TASK REQUIREMENTS => Those lines of the records that contain "name" are to be located and copied.

MATERIAL SHOWN =>
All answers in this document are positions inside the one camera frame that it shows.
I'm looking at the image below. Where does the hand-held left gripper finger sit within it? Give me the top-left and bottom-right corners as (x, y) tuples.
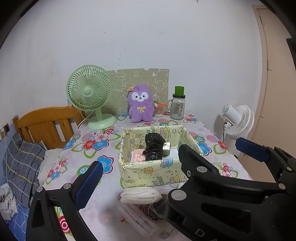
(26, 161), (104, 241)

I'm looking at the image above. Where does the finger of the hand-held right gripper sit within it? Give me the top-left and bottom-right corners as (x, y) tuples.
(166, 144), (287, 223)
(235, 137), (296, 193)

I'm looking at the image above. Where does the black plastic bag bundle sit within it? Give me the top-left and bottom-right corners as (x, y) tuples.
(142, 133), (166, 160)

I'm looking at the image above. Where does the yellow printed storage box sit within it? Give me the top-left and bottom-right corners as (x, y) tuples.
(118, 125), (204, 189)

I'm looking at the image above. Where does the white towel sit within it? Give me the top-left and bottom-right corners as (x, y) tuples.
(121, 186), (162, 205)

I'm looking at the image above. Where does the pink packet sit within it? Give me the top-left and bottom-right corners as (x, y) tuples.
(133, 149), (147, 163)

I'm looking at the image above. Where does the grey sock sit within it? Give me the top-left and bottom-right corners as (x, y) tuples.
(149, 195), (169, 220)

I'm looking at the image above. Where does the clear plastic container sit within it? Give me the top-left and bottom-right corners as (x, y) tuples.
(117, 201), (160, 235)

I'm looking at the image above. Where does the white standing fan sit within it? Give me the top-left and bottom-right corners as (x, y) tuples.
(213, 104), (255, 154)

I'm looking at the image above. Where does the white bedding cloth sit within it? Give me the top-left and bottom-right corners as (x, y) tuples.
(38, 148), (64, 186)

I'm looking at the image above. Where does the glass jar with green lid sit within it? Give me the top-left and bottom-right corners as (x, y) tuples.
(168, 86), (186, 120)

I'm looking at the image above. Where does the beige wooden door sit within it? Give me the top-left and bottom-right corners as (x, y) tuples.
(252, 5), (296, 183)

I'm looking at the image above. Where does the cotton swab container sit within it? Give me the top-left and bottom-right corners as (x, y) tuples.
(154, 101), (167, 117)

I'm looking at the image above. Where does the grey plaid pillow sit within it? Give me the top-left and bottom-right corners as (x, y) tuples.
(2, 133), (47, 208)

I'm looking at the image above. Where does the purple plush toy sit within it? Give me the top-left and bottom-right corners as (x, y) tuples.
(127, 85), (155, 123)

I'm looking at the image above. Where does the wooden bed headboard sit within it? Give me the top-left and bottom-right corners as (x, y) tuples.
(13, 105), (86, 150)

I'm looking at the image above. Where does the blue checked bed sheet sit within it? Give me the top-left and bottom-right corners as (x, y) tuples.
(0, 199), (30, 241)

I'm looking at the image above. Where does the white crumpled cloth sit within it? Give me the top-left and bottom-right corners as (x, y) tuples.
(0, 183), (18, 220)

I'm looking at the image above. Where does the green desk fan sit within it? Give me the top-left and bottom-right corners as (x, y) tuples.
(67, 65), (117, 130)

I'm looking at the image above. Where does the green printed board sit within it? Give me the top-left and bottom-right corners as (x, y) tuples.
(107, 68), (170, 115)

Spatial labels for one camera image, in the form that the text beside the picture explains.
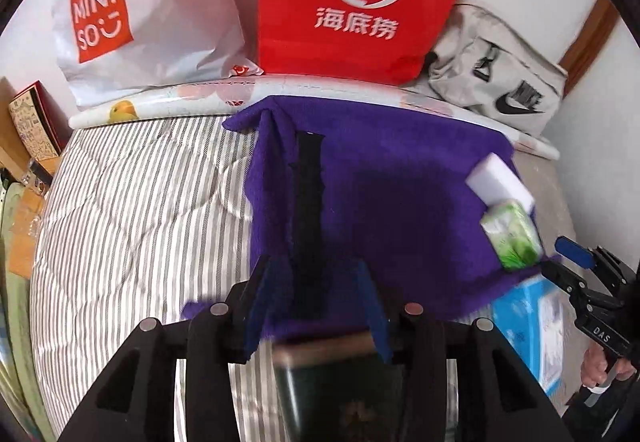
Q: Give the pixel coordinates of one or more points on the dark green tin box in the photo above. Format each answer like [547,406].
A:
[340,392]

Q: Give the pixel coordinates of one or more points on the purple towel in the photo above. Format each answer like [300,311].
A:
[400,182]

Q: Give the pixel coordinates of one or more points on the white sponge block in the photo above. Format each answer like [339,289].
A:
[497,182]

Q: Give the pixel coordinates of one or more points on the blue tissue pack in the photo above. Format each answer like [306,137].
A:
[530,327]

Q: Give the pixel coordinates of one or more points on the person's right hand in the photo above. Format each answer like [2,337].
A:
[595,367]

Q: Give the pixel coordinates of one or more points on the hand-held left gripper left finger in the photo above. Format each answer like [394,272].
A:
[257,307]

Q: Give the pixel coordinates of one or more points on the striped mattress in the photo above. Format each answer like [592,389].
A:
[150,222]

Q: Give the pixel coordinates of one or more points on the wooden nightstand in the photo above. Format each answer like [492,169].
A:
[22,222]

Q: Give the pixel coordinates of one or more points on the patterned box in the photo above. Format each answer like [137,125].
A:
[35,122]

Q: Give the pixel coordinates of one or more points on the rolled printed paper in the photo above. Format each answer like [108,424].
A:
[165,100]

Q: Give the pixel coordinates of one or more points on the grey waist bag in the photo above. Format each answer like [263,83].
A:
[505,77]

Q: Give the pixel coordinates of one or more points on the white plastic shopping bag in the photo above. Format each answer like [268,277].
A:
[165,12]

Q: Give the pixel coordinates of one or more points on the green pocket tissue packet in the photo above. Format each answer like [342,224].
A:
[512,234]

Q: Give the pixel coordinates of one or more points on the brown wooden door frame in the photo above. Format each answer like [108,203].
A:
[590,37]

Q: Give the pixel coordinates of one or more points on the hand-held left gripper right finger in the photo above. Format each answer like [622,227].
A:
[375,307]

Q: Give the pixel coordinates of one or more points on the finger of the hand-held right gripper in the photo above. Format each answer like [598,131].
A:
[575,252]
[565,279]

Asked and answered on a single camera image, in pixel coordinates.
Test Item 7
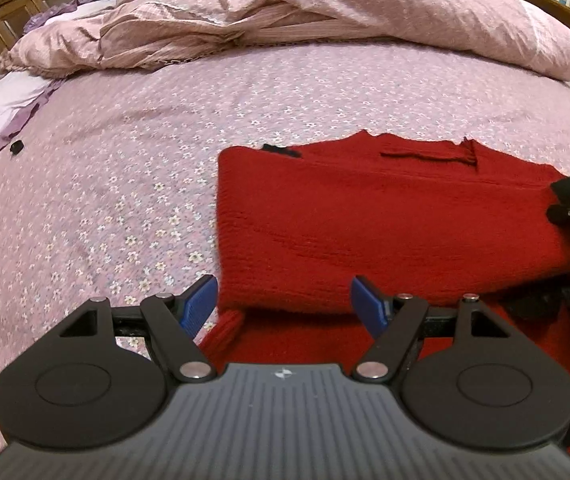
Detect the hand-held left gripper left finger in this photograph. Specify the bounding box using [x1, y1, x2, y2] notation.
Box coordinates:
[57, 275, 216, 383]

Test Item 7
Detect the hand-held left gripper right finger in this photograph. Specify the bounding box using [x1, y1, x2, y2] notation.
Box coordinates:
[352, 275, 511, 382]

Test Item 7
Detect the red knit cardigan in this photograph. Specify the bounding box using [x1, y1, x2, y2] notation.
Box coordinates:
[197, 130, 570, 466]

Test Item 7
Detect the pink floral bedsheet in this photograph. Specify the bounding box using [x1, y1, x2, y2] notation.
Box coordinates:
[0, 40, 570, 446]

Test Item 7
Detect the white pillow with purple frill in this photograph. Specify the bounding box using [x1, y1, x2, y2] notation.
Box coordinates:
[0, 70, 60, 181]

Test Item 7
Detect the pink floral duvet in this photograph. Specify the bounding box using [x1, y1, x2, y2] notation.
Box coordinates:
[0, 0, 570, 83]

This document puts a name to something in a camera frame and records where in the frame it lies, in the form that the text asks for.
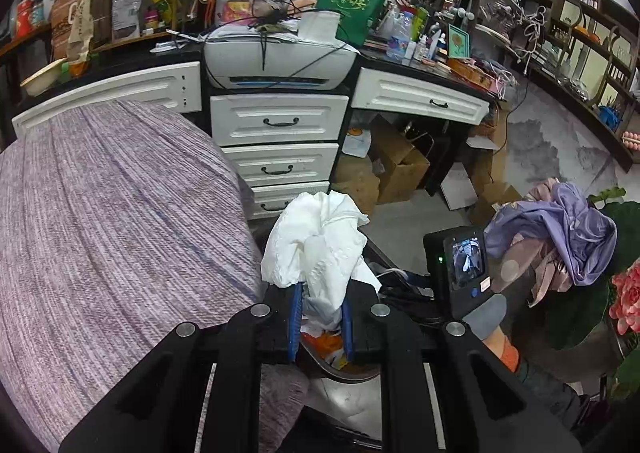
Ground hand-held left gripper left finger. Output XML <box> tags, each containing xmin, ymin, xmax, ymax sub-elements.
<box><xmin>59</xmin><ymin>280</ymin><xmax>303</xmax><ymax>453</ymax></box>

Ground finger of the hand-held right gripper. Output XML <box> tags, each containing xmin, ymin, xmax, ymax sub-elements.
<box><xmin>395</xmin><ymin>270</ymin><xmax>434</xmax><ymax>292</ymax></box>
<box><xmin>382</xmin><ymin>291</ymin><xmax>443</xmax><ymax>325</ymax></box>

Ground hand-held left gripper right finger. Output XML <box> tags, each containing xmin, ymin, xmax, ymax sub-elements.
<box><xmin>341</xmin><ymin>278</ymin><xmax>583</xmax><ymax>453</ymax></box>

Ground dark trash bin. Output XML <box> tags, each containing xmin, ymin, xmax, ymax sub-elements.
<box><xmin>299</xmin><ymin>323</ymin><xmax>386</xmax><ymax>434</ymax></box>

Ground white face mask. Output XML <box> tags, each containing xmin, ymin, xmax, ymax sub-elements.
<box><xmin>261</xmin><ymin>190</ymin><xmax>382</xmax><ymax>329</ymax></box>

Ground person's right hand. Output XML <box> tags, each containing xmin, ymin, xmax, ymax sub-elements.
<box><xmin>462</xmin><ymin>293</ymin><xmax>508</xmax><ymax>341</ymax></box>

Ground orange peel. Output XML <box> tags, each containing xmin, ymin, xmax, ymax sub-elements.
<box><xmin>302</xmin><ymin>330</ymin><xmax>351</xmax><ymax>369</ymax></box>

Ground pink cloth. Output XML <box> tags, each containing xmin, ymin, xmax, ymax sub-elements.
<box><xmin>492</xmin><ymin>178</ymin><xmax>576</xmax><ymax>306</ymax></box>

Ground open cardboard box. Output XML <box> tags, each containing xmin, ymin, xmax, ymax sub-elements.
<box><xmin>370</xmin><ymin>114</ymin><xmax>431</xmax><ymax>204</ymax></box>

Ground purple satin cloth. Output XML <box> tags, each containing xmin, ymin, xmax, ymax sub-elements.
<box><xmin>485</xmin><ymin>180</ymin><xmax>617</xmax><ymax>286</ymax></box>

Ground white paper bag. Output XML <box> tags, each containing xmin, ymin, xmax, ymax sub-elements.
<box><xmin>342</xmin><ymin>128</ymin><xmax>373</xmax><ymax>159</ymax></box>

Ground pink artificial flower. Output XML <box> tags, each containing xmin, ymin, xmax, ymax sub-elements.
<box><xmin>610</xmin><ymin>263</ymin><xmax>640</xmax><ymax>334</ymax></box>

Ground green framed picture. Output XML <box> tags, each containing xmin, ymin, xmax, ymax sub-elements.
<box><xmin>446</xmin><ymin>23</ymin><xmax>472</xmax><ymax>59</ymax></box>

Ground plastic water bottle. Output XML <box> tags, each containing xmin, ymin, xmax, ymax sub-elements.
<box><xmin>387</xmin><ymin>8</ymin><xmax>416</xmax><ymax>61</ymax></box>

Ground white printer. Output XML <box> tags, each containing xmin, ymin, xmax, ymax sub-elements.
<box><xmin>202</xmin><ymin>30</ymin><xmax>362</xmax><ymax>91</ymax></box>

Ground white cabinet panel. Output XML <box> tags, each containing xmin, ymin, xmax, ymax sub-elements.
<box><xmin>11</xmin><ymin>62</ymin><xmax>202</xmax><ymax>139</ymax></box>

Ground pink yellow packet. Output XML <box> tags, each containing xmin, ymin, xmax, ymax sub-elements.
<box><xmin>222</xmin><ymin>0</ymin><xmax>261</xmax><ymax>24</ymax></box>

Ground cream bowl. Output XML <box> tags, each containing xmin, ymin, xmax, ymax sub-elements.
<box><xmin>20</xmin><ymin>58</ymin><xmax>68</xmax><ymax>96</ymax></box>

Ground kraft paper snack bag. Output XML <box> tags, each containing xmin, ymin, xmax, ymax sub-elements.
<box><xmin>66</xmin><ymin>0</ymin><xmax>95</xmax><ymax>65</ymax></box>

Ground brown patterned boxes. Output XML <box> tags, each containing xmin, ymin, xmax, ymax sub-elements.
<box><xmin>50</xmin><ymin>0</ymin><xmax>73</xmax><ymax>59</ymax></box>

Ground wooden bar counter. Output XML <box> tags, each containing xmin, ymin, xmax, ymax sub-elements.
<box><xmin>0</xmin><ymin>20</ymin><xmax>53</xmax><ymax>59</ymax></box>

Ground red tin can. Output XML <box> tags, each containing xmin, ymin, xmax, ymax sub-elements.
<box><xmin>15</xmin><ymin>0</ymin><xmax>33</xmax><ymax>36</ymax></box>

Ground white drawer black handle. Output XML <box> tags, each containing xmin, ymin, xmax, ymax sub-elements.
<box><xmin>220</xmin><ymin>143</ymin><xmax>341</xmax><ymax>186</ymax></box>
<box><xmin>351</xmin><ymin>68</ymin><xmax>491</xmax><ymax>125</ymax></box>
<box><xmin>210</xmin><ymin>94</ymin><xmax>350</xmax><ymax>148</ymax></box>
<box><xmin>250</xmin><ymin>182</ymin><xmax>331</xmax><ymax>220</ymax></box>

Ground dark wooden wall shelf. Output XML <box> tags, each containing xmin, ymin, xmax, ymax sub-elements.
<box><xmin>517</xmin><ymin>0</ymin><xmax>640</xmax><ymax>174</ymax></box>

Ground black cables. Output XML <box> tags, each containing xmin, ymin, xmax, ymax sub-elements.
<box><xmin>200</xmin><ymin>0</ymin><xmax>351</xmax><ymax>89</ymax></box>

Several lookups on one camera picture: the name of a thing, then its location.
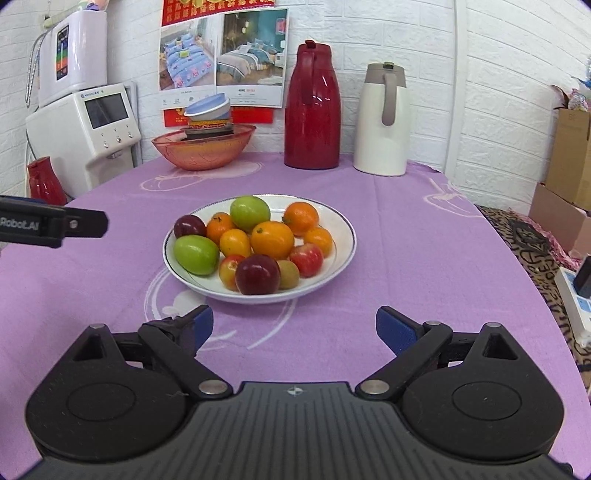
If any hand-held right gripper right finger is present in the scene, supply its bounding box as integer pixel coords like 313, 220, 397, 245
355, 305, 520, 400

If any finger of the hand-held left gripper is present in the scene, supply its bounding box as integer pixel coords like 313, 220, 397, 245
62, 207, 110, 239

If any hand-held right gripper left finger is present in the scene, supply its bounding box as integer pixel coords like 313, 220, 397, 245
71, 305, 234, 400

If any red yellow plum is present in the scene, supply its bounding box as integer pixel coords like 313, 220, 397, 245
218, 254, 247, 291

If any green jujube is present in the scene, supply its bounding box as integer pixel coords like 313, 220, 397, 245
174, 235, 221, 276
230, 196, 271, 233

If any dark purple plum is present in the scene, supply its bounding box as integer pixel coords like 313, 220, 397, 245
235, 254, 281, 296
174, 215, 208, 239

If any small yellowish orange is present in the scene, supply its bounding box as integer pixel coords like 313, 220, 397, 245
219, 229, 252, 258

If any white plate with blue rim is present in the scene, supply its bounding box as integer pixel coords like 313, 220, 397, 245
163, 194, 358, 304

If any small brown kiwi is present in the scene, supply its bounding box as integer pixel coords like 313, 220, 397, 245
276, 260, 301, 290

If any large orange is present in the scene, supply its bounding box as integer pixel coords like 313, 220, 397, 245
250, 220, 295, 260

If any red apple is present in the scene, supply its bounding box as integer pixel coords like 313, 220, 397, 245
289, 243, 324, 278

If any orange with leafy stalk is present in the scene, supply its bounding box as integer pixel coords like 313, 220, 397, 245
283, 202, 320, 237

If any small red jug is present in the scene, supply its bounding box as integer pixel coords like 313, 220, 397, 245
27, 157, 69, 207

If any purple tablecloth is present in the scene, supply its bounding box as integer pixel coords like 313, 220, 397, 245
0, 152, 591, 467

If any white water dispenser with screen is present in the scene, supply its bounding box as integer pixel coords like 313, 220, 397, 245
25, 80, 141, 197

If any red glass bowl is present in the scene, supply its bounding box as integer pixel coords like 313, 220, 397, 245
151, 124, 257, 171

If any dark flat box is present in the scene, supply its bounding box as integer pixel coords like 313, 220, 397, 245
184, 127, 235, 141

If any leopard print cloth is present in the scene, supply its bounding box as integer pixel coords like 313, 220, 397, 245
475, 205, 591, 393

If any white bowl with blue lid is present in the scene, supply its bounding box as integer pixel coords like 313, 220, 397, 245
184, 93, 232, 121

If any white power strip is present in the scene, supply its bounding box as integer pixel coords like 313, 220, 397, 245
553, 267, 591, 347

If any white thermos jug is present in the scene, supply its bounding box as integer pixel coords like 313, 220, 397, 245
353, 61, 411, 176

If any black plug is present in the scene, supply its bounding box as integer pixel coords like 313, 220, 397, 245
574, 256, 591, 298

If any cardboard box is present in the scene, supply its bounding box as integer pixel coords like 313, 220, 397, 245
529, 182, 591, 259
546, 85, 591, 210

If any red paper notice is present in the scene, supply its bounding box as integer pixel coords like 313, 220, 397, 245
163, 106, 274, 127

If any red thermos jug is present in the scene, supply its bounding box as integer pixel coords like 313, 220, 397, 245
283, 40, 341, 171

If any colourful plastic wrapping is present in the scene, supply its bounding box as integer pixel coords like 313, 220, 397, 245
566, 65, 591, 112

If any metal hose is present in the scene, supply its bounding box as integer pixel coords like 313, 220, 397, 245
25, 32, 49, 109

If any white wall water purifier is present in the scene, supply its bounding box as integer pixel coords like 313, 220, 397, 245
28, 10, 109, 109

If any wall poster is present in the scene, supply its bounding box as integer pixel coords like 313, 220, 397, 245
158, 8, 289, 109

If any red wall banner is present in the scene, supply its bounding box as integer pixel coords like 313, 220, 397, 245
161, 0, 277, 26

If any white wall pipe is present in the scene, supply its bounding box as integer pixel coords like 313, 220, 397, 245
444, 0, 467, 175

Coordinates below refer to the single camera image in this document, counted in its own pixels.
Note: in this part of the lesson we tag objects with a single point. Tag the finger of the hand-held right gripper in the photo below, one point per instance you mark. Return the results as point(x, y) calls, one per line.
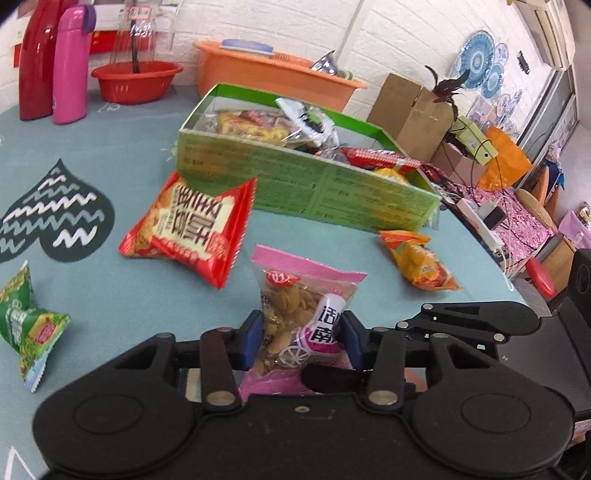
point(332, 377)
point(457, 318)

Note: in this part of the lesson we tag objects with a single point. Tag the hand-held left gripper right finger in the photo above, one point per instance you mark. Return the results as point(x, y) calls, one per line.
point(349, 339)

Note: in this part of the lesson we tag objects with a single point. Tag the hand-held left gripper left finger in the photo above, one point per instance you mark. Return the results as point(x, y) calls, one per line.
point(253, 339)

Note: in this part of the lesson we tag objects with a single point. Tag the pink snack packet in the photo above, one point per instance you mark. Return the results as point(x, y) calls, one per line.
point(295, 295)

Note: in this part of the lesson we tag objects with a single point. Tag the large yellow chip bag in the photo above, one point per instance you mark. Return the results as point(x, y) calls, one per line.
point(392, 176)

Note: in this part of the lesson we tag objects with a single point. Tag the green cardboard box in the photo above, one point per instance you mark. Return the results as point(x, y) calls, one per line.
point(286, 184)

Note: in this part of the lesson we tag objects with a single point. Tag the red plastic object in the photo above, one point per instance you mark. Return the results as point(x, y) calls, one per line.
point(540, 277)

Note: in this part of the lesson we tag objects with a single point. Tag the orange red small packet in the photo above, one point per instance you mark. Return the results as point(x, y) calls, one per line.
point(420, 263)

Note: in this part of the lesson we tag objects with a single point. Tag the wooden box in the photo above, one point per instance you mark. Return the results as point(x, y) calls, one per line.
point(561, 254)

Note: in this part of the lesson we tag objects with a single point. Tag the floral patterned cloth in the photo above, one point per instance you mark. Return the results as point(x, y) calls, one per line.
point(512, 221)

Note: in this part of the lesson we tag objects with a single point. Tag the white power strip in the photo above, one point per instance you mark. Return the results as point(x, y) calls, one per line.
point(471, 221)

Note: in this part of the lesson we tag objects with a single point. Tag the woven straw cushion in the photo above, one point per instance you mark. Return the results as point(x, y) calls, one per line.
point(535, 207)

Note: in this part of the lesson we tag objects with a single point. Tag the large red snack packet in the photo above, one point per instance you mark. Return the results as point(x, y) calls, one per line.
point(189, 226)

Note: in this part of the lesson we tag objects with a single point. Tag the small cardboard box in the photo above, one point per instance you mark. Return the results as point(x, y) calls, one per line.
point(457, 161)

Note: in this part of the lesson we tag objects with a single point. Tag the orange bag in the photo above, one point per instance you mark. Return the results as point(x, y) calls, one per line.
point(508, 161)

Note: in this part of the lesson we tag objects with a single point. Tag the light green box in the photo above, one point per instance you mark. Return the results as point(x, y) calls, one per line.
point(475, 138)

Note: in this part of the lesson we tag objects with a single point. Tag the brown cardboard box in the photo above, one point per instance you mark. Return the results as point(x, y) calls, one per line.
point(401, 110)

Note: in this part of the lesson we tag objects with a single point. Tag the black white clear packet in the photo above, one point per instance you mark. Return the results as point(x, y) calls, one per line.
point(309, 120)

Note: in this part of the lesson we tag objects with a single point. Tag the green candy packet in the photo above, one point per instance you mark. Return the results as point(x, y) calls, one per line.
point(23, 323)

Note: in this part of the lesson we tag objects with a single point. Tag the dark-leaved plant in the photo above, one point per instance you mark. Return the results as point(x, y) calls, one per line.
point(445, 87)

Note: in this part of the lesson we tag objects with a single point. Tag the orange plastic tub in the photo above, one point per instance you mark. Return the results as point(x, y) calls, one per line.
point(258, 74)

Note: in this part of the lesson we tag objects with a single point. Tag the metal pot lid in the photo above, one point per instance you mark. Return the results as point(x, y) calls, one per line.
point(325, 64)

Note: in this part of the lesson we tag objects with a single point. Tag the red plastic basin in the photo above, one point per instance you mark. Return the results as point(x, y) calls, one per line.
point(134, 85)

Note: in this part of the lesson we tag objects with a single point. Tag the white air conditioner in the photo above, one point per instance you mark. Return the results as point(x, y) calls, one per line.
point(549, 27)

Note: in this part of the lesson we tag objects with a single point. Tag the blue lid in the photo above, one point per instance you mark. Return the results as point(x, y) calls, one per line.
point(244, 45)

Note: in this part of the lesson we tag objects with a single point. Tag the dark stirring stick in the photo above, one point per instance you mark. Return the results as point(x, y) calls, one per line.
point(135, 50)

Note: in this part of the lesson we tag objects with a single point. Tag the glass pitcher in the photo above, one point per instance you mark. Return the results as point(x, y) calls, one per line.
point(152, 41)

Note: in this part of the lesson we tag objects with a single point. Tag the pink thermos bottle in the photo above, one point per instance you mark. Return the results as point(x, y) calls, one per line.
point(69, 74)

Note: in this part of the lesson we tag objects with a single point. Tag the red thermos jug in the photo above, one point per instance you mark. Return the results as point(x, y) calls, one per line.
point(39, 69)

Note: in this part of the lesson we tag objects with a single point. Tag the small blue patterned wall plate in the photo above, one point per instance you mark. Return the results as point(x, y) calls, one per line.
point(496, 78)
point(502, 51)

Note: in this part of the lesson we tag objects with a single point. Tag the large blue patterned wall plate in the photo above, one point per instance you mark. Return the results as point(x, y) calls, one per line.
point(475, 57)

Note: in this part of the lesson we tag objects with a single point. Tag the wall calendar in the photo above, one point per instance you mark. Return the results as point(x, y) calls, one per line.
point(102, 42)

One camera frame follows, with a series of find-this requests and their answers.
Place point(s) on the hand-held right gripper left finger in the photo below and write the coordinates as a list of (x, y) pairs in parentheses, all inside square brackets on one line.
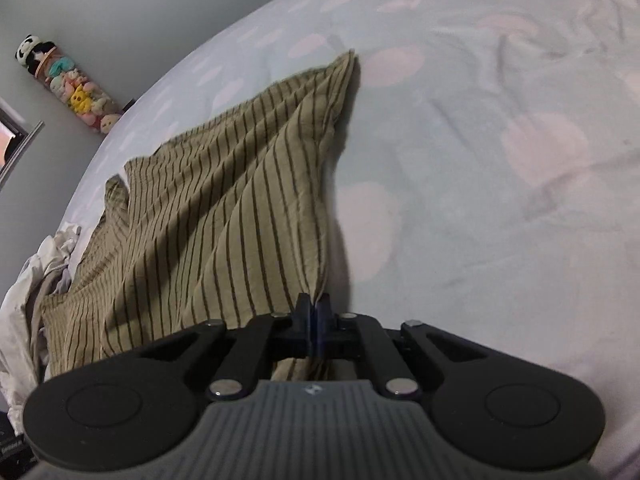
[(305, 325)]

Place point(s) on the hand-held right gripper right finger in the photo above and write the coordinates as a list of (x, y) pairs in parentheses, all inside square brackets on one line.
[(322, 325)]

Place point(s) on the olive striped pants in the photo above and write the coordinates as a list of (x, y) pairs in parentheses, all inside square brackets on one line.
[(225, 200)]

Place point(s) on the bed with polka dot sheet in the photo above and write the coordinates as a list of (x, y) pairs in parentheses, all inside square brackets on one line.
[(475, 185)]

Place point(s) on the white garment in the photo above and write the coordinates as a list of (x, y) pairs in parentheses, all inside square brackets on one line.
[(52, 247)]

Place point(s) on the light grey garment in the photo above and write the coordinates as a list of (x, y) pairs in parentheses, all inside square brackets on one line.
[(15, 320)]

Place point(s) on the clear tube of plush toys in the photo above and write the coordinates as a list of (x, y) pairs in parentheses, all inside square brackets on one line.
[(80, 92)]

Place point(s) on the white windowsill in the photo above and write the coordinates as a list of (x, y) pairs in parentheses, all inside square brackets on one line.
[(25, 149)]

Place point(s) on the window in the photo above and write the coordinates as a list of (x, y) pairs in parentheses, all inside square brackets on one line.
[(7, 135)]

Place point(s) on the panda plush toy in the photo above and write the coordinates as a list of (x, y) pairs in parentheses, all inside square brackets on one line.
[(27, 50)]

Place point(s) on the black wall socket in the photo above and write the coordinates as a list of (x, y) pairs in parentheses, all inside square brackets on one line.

RESPONSE =>
This document puts a name to something in a camera frame and records where in the frame it lies, in the form that the text asks for.
Several lookups on one camera picture: the name of a thing, then its location.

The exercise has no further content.